[dpdk-dev] [PATCH 10/17] librte_acl: add AVX2 as new rte_acl_classify() method

Neil Horman nhorman at tuxdriver.com
Wed Dec 17 21:27:43 CET 2014


On Wed, Dec 17, 2014 at 07:22:06PM +0000, Ananyev, Konstantin wrote:
> > From: Neil Horman [mailto:nhorman at tuxdriver.com]
> > Sent: Wednesday, December 17, 2014 3:33 PM
> > To: Ananyev, Konstantin
> > Cc: dev at dpdk.org
> > Subject: Re: [dpdk-dev] [PATCH 10/17] librte_acl: add AVX2 as new rte_acl_classify() method
> > 
> > On Tue, Dec 16, 2014 at 04:16:48PM +0000, Ananyev, Konstantin wrote:
> > >
> > >
> > > > -----Original Message-----
> > > > From: Neil Horman [mailto:nhorman at tuxdriver.com]

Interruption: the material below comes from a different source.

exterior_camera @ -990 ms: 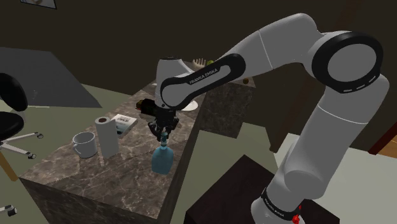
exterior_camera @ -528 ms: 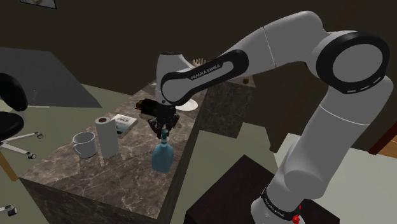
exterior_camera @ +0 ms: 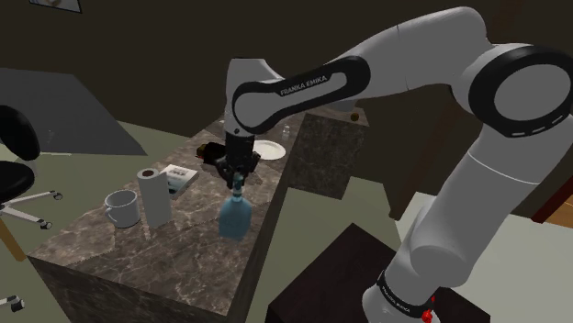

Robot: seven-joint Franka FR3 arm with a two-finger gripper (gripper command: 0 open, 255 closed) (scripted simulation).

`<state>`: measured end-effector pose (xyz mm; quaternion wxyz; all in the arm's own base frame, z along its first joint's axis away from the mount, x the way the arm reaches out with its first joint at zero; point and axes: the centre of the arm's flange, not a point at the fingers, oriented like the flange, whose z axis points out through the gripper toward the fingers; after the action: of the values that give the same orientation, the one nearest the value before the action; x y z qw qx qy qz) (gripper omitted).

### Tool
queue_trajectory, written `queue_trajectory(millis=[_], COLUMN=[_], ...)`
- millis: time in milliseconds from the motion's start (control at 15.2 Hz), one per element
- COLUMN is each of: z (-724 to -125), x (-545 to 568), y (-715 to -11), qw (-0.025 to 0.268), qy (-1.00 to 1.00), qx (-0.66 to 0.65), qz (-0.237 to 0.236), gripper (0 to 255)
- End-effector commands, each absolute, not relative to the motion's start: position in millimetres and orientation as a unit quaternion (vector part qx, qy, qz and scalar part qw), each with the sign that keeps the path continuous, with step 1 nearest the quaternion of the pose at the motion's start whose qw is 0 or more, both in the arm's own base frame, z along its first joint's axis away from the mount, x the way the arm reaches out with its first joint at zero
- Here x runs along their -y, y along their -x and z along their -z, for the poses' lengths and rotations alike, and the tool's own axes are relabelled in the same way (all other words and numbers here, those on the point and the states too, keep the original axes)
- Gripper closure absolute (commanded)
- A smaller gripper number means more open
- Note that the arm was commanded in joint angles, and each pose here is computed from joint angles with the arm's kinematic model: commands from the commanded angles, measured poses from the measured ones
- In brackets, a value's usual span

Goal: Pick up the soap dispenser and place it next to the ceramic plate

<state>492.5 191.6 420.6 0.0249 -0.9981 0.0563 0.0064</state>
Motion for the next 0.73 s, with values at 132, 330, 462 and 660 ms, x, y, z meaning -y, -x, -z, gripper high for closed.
queue_trajectory(millis=[132, 330, 462, 660], z=[-442, -458, -468, -484], x=[-192, -192, -192, -192], y=[-493, -493, -493, -493], qw=[0.025, 0.025, 0.025, 0.025], qy=[0.998, 0.998, 0.998, 0.998], qx=[-0.056, -0.056, -0.056, -0.056], qz=[-0.006, -0.006, -0.006, -0.006], gripper=[255, 255, 255, 255])
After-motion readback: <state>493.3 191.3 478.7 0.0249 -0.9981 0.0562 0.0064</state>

> > > > Sent: Monday, December 15, 2014 8:21 PM
> > > > To: Ananyev, Konstantin
> > > > Cc: dev at dpdk.org
> > > > Subject: Re: [dpdk-dev] [PATCH 10/17] librte_acl: add AVX2 as new rte_acl_classify() method
> > > >
> > > > On Mon, Dec 15, 2014 at 04:33:47PM +0000, Ananyev, Konstantin wrote:
> > > > > Hi Neil,
> > > > >
> > > > > > -----Original Message-----
> > > > > > From: Neil Horman [mailto:nhorman at tuxdriver.com]
> > > > > > Sent: Monday, December 15, 2014 4:00 PM
> > > > > > To: Ananyev, Konstantin
> > > > > > Cc: dev at dpdk.org
> > > > > > Subject: Re: [dpdk-dev] [PATCH 10/17] librte_acl: add AVX2 as new rte_acl_classify() method
> > > > > >
> > > > > > On Sun, Dec 14, 2014 at 06:10:52PM +0000, Konstantin Ananyev wrote:
> > > > > > > Introduce new classify() method that uses AVX2 instructions.

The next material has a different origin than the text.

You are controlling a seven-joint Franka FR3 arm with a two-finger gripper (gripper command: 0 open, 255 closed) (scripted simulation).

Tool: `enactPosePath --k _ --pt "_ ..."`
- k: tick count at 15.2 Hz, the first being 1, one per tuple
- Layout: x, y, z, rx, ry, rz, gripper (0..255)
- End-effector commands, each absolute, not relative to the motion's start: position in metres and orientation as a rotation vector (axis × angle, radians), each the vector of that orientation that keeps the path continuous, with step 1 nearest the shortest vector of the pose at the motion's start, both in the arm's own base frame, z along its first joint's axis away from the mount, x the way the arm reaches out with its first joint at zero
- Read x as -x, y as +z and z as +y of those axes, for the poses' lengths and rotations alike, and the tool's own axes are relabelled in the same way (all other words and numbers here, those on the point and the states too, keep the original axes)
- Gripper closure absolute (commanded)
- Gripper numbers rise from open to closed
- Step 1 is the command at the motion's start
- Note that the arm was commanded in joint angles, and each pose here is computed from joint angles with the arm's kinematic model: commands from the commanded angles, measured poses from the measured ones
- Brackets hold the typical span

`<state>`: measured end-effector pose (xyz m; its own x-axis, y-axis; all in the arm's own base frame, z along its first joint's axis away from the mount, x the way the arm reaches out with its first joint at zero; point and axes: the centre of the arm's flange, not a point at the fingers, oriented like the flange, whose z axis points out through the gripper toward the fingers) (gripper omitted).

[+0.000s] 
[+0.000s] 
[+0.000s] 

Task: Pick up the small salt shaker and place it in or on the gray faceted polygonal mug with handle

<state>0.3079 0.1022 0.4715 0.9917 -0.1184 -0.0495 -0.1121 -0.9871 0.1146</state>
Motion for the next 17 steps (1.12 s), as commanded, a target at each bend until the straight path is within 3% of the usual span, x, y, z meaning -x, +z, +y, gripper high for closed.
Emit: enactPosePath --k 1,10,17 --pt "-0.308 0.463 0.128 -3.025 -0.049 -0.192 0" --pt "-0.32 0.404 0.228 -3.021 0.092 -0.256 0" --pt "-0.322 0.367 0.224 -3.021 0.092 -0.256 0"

> > > > > > > From my measurements:
> > > > > > > On HSW boards when processing >= 16 packets per call,
> > > > > > > AVX2 method outperforms it's SSE counterpart by 10-25%,
> > > > > > > (depending on the ruleset).

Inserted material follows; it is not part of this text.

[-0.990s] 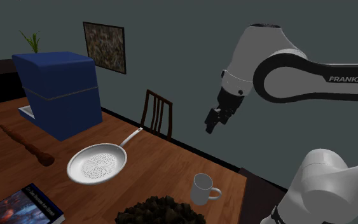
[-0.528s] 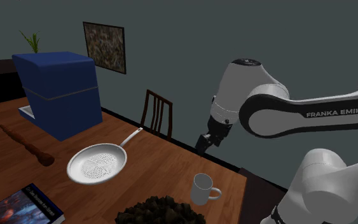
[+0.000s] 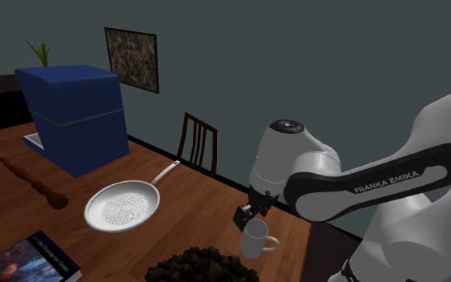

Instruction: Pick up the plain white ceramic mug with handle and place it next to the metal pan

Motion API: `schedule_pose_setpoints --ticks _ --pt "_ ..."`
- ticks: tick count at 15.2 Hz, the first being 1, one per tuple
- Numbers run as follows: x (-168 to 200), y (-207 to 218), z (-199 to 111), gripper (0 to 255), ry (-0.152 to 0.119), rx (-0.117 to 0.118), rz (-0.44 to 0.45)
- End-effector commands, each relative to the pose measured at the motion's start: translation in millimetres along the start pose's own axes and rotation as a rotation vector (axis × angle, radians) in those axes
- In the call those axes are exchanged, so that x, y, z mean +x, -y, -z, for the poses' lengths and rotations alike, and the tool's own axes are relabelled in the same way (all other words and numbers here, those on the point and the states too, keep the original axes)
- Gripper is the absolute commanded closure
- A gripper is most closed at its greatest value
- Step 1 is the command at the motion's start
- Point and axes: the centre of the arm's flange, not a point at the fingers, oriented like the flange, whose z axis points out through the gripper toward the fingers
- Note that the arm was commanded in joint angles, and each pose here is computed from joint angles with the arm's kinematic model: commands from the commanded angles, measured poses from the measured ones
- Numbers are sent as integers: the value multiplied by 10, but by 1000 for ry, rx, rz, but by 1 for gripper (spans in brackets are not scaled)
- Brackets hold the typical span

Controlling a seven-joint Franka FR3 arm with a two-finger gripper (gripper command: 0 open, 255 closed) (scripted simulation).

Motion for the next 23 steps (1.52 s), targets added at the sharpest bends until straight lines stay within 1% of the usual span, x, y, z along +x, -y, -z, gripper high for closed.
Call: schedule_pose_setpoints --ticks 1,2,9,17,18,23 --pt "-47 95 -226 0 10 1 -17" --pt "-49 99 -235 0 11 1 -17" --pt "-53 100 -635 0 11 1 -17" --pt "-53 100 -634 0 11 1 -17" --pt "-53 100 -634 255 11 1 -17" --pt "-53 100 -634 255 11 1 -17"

> > > > > > > At runtime, this method is selected as default one on HW that supports AVX2.
> > > > > > >
> > > > > > > Signed-off-by: Konstantin Ananyev <konstantin.ananyev at intel.com>
> > > > > > > ---
> > > > > > >  lib/librte_acl/Makefile       |   9 +
> > > > > > >  lib/librte_acl/acl.h          |   4 +
> > > > > > >  lib/librte_acl/acl_run.h      |   2 +-
> > > > > > >  lib/librte_acl/acl_run_avx2.c |  58 +++++
> > > > > > >  lib/librte_acl/acl_run_avx2.h | 305 ++++++++++++++++++++++++
> > > > > > >  lib/librte_acl/acl_run_sse.c  | 537 +-----------------------------------------
> > > > > > >  lib/librte_acl/acl_run_sse.h  | 533 +++++++++++++++++++++++++++++++++++++++++
> > > > > > >  lib/librte_acl/rte_acl.c      |   5 +-
> > > > > > >  lib/librte_acl/rte_acl.h      |   2 +
> > > > > > >  9 files changed, 917 insertions(+), 538 deletions(-)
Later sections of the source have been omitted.